Oxford first-year Spanish students have taken the opportunity to respond creatively through the visual arts and creative writing to some of the literary works they had studied earlier in the year, or works they plan to study next year. We saw one project last week. Here are samples from three more.
Josh Aruliah (Spanish and Linguistics, Keble College)
“This drawing depicts my interpretation of Jorge Luis Borges’s ‘Library of Babel’, which is a hypothetical library that consists of an indefinite number of identical hexagonal galleries and contains every possible book that could be written (up to a certain length). I featured illusions, drawing inspiration from the work of Dutch artist M. C. Escher, to convey the impossible and bewildering nature of the library; the staircase and the railings are inconsistent and demonstrate the lack of a fixed direction of gravity. It is not a literal depiction of the library as I aimed instead to portray the perplexing experience of trying to visualise Borges’s fascinating creation. The short story reveals that almost all of the books contain complete gibberish and, therefore, the librarians seem to be condemned to an eternal and vain search for meaning. There is little distinction between the books and galleries in the drawing, with the upper gallery perhaps giving the impression of a reflection, which demonstrates this idea of endless futility.”
Darcie Dorkins (History and Spanish, Exeter College)
“I chose to paint Sor Juana Inés de la Cruz, one of the most important figures of Spanish colonial literature, whose works were widely acclaimed during her lifetime and continue to be celebrated today. I was inspired to visually explore the conflicting notions of restriction and freedom in Sor Juana’s life which stemmed from her overlapping roles as a nun, woman, and outstanding writer, with a particular focus on one of her most widely read poems, ‘Hombres necios’. Thought to have been written in around 1680, I felt that the poem was a valuable representation of the precarious space she occupied between contemporary religious, intellectual and literary spheres in both her native Mexico and in Spain, where her works were also popular. To this end, I aimed to incorporate various symbolic elements within the piece: Sor Juana herself, as the subject of many striking portraits; the visual prominence of religion, a defining feature of her life with considerable implications for her literary career; and a book, to represent her extensive learning.

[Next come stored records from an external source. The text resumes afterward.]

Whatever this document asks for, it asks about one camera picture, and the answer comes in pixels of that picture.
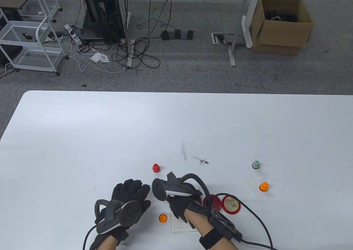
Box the black cable bundle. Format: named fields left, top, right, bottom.
left=112, top=0, right=177, bottom=69

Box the metal desk leg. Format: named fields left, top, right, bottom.
left=227, top=0, right=253, bottom=67
left=125, top=12, right=136, bottom=69

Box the tangle of black cables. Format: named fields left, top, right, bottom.
left=264, top=9, right=299, bottom=23

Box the red lid with yellow label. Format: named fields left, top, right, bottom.
left=221, top=195, right=241, bottom=214

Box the person's right hand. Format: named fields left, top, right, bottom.
left=166, top=193, right=204, bottom=223

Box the white cable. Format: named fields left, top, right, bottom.
left=65, top=42, right=128, bottom=74

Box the red ink pad lid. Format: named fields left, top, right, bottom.
left=203, top=194, right=222, bottom=212

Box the white plastic panel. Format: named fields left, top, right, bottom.
left=241, top=0, right=260, bottom=49

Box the person's left forearm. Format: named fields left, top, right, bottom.
left=98, top=235, right=117, bottom=250

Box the white power strip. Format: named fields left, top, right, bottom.
left=64, top=24, right=84, bottom=46

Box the black glove cable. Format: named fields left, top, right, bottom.
left=214, top=193, right=279, bottom=250
left=83, top=225, right=97, bottom=250

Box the person's left hand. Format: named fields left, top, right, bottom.
left=106, top=179, right=151, bottom=238

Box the black computer tower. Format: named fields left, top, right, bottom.
left=79, top=0, right=127, bottom=44

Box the brown cardboard box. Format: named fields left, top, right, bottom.
left=249, top=0, right=315, bottom=57

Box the metal floor socket box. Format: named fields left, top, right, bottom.
left=211, top=33, right=246, bottom=46

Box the white rolling cart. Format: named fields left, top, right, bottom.
left=0, top=0, right=70, bottom=76

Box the person's right forearm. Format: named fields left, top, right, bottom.
left=184, top=202, right=237, bottom=250

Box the white lined spiral notebook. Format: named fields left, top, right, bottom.
left=171, top=211, right=199, bottom=233

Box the grey power strip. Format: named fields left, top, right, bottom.
left=161, top=31, right=197, bottom=40

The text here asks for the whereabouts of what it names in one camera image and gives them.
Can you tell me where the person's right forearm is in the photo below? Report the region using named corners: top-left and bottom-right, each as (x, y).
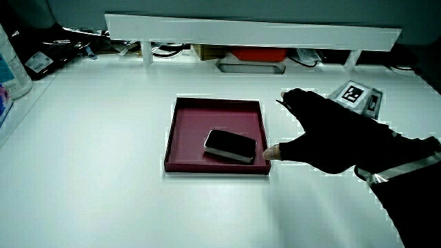
top-left (370, 160), bottom-right (441, 248)

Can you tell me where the brown cardboard box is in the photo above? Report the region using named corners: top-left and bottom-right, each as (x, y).
top-left (192, 43), bottom-right (231, 61)

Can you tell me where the clear plastic wrap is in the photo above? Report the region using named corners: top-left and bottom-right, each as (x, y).
top-left (61, 26), bottom-right (141, 56)

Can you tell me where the grey flat tray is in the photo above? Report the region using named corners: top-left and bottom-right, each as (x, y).
top-left (215, 58), bottom-right (287, 75)

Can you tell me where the black eraser with white base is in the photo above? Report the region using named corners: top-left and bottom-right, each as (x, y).
top-left (203, 129), bottom-right (258, 164)

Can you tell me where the person's right hand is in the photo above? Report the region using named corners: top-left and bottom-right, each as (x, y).
top-left (262, 80), bottom-right (441, 184)

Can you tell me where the white plastic bottle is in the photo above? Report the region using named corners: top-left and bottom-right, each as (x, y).
top-left (0, 23), bottom-right (34, 100)

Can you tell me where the white desk shelf riser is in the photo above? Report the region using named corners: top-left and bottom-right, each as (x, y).
top-left (104, 12), bottom-right (403, 72)

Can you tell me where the black cable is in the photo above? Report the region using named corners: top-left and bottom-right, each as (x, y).
top-left (150, 43), bottom-right (191, 59)
top-left (287, 54), bottom-right (320, 68)

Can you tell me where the black bag with white label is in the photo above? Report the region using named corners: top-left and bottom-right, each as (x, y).
top-left (9, 23), bottom-right (91, 81)

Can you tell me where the red box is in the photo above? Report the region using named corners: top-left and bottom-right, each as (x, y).
top-left (229, 47), bottom-right (289, 63)

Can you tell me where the colourful printed packet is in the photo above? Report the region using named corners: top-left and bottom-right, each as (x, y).
top-left (0, 83), bottom-right (14, 127)

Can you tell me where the maroon square tray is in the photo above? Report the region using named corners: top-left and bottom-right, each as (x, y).
top-left (163, 96), bottom-right (272, 175)

I also included a mirror, as in ‘Hombres necios’ Sor Juana symbolically confronts men with the realities of their irrational and impossible standards for women, along with birds and an open cage to reflect the issues of restriction and liberation in her life.”
Darcie also translated the closing lines of Sor Juana’s Primero sueño (First Dream), a notoriously complex and linguistically rich poem:
Llegó, en efecto, el sol cerrando el giro
que esculpió de oro sobre azul zafiro.
De mil multiplicados
mil veces puntos, flujos mil dorados,
líneas, digo, de luz clara, salían
de su circunferencia luminosa,
pautando al cielo la cerúlea plana;
y a la que antes funesta fue tirana
de su imperio, atropadas embestían:
que sin concierto huyendo presurosa,
en sus mismos horrores tropezando
su sombra iba pisando,
y llegar al ocaso pretendía
con el sin orden ya, desbaratado
ejército de sombras, acosado
de la luz que el alcance le seguía.
Consiguió, al fin, la vista del ocaso
el fugitivo paso,
y en su mismo despeño recobrada,
esforzando el aliento en la ruïna,
en la mitad del globo que ha dejado
el sol desamparada,
segunda vez rebelde, determina
mirarse coronada,
mientras nuestro hemisferio la dorada
ilustraba del sol madeja hermosa,
que con luz judiciosa
de orden distributivo, repartiendo
a las cosas visibles sus colores
iba, y restituyendo
entera a los sentidos exteriores
su operación, quedando a luz más cierta
el mundo iluminado, y yo despierta.
And sure enough, the Sun arrived, sealing the orbit
it etched in gold upon the sapphire blue sky.
Born of a thousand
times thousand points, a thousand golden streams,
and lines, I say, of pure light, which radiated
from its luminous circumference,
marking the sky-blue page;
and, converging, they charged towards
that former sepulchral tyrant of their empire,
who, stumbling over her own horrors,
treading on her own shadow,
erratically with haste, trying to reach the West
with her now confused, disorderly
army of shadows, pursued
by the light following closely behind.
At last, that fugitive retreat
gained sight of the West,
and, recovering from her downfall,
steeling her crushed spirit,
rebellious for a second time,
she resolves to see herself crowned
in that half of the globe that
the Sun has left unprotected;
meanwhile, the golden tresses of the Sun
beautified our hemisphere,
and with judicious light
and ordered generosity reimbursed
all visible things with their colours,
and restored the external senses their full
operation, leaving the world illuminated
by a more certain light, and I awake.